Kavishka Anjula

Personal information
- Born: 23 September 1997 (age 28)

Medal record
Men's Cricket
Representing Sri Lanka
South Asian Games
| Silver medal – second place | 2019 Kathmandu/Pokhara | Team |
- Source: Cricinfo, 9 December 2017

= Kavishka Anjula =

Sri Lankan cricketer (born 1997)

Kavishka Anjula (born 23 September 1997) is a Sri Lankan cricketer. He made his first-class debut for Colts Cricket Club in the 2017–18 Premier League Tournament on 8 December 2017. He made his Twenty20 debut for Colts Cricket Club in the 2017–18 SLC Twenty20 Tournament on 24 February 2018. He made his List A debut for Colts Cricket Club in the 2017–18 Premier Limited Overs Tournament on 10 March 2018.

In March 2018, he was named in Colombo's squad for the 2017–18 Super Four Provincial Tournament.
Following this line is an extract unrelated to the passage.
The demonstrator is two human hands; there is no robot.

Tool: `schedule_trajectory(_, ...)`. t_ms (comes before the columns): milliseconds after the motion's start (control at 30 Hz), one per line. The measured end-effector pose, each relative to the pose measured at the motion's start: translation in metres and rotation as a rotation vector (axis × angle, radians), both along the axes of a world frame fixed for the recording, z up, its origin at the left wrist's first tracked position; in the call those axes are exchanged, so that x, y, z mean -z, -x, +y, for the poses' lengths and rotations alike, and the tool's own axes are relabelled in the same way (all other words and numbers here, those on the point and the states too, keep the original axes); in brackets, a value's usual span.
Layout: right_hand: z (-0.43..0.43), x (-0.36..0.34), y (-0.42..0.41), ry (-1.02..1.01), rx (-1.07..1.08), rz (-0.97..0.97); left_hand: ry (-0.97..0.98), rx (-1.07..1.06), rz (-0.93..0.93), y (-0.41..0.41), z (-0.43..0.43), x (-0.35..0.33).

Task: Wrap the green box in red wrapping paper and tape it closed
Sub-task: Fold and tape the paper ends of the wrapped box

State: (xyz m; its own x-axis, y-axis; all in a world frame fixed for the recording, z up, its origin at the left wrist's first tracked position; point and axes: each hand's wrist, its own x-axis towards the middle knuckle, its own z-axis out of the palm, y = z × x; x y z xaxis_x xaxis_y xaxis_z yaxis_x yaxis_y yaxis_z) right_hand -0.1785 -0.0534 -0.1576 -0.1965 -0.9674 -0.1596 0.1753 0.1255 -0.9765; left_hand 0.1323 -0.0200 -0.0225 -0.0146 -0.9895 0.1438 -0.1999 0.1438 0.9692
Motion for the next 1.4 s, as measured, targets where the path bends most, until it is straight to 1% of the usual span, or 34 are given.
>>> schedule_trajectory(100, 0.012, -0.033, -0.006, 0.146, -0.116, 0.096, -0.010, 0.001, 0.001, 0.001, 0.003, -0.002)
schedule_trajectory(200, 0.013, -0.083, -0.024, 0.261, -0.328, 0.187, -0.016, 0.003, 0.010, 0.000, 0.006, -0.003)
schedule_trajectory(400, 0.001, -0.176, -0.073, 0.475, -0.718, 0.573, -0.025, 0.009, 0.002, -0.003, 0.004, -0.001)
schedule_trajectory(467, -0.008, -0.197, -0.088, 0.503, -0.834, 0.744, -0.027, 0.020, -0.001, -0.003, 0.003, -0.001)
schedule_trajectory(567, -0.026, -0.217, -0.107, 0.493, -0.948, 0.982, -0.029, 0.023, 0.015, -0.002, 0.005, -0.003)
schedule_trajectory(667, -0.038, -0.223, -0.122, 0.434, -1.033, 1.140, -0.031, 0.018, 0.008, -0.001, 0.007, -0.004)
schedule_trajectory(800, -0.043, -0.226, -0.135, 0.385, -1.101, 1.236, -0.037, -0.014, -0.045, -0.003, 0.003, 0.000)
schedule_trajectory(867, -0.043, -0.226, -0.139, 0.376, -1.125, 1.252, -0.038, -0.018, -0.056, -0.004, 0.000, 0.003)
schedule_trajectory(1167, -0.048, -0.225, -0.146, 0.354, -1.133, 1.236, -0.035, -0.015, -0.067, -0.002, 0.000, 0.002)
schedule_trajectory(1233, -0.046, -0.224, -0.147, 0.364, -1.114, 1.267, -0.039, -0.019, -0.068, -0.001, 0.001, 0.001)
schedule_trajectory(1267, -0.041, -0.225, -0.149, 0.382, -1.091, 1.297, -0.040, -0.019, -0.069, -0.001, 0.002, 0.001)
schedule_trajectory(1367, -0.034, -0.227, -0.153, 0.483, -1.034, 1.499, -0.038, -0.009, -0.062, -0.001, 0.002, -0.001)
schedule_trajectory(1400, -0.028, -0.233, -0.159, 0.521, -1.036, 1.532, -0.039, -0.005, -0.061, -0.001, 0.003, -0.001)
In November 2019, he was named in Sri Lanka's squad for the men's cricket tournament at the 2019 South Asian Games. The Sri Lanka team won the silver medal, after they lost to Bangladesh by seven wickets in the final.

In October 2020, he was drafted by the Kandy Tuskers for the inaugural edition of the Lanka Premier League.